One consequence is that governments have repeatedly said that they themselves have the main responsibility for enhancing public understanding of the WTO. Another is that there are limits to how far many members are prepared to go in allowing non-governmental organizations and individual private citizens into the workings of the WTO, for instance by observing meetings and dispute proceedings.

In the latter case, arguments about government responsibilities are not the only factor. Some members, particularly the smaller ones, fear that if acknowledged WTO meetings are thrown open, decisions affecting their interests will be taken in unacknowledged meetings to which they are not invited.

The debate on how far the WTO should open up is in full swing, and will no doubt continue at the Seattle meeting.

Meanwhile, however, much has already been done:

  • Public access to WTO documentation — proposals, discussions and decisions — has been enormously improved. Documents are no longer routinely kept confidential for long periods: most are now issued without restriction, and posted to the WTO’s Internet site (www.wto.org) immediately. The texts of most proposals for the Seattle meeting, for instance, can be consulted now by anyone, any time.

  • Relations with non-governmental organizations have been greatly strengthened. Some 750 of them will be represented at the Seattle meeting, and will attend plenary sessions. On the eve of the meeting, the WTO is organizing a large full-day symposium at which NGOs will debate with government representatives on international trade issues for the next century.
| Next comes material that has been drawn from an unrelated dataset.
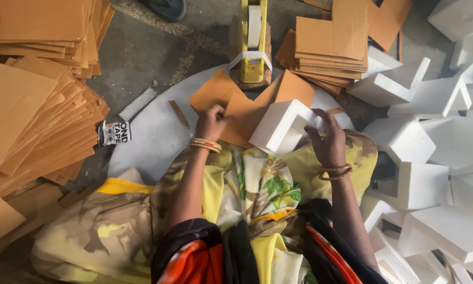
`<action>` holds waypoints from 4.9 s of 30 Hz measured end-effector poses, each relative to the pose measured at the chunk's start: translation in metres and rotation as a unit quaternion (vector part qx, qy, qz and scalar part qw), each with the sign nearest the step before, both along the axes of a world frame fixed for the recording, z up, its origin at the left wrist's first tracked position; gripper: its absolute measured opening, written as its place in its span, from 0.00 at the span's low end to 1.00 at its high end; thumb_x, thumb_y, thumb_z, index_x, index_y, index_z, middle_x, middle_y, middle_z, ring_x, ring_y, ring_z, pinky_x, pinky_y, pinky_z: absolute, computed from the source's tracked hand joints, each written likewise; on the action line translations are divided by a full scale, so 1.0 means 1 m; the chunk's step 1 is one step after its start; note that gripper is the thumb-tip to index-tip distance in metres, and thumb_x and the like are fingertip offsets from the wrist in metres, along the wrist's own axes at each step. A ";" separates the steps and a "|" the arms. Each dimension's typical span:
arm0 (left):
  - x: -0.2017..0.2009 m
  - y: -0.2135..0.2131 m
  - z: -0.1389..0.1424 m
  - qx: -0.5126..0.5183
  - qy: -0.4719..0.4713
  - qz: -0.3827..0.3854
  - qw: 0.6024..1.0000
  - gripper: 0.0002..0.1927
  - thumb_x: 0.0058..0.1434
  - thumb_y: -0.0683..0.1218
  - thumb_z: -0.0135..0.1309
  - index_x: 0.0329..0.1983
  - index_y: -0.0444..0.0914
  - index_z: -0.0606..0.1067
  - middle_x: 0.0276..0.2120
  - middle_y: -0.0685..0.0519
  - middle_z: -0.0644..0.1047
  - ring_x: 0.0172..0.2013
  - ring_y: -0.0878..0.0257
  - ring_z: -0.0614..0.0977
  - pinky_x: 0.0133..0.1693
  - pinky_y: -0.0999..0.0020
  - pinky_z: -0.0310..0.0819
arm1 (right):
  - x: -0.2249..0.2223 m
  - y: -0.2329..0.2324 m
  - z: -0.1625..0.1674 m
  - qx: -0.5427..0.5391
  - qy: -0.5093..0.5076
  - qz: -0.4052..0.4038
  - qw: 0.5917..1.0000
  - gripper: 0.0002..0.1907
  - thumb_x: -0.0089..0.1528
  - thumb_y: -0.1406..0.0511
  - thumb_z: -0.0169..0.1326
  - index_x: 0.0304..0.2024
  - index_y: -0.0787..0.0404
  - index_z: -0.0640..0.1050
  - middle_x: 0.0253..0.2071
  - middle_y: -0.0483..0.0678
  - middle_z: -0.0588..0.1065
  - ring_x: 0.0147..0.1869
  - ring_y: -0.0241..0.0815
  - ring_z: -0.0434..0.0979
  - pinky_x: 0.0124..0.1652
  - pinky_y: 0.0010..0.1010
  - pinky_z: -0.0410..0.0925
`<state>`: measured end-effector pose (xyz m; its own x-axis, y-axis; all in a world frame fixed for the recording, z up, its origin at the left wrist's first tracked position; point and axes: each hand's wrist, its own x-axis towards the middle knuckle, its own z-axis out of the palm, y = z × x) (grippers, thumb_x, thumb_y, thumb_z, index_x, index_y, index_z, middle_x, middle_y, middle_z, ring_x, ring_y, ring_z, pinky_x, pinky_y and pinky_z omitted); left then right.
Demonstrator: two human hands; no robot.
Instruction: The person sits on the floor and assembles small boxes by inserting white foam inserts into brown cardboard pieces and securing them with tape from a handheld dispenser. The person repeatedly picks up foam and cardboard, aligns them, and tapes the edges to form finished units.
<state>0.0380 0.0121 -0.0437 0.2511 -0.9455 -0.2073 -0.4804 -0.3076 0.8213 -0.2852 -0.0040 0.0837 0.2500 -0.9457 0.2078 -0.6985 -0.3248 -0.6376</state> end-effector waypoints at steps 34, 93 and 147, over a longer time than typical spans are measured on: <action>-0.052 0.029 0.065 -0.141 -0.060 -0.069 0.986 0.45 0.49 0.33 0.54 0.72 0.37 0.54 0.62 0.30 0.68 0.56 0.32 0.74 0.52 0.47 0.73 | 0.028 -0.087 -0.040 0.063 -0.009 0.065 0.996 0.23 0.65 0.55 0.61 0.56 0.64 0.78 0.52 0.60 0.77 0.54 0.59 0.78 0.51 0.43 0.70; -0.039 -0.010 0.082 -0.028 0.066 -0.178 0.981 0.33 0.60 0.49 0.63 0.65 0.39 0.62 0.56 0.39 0.75 0.54 0.43 0.79 0.51 0.54 0.74 | 0.015 -0.296 -0.028 0.133 0.467 0.116 0.866 0.65 0.39 0.67 0.70 0.77 0.45 0.54 0.77 0.46 0.57 0.71 0.60 0.65 0.59 0.51 0.69; -0.037 -0.024 0.033 -0.186 0.099 -0.015 0.977 0.34 0.59 0.47 0.66 0.63 0.34 0.63 0.54 0.40 0.74 0.55 0.48 0.78 0.56 0.57 0.72 | 0.126 0.001 -0.107 0.038 0.015 0.219 0.975 0.49 0.43 0.58 0.70 0.64 0.67 0.66 0.65 0.64 0.64 0.70 0.68 0.60 0.68 0.53 0.56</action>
<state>0.0007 -0.0115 -0.0105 0.2116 -0.9710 0.1110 -0.3048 0.0424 0.9515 -0.1590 -0.0028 -0.0232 0.6383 -0.7592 0.1271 -0.5223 -0.5484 -0.6530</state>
Similar symposia have been held at WTO headquarters in Geneva, including two in March 1999 on environmental and development issues.

  • The press service of the WTO has been strengthened to keep pace with a huge and continuing increase in media interest.

  • The Secretariat publishes a regular newsletter (“WTO Focus”) on activities, as well as guides to the WTO agreements, reports, videos, and other publications — of which this is one — to help understanding of the WTO. It maintains the WTO website as a comprehensive source of up-to-date information on the WTO.

  • The Director-General of the WTO, like his predecessors, uses frequent public statements and meetings with parliamentarians, non-government organizations and the general public to spread understanding of trade issues, and of what the WTO is doing about them.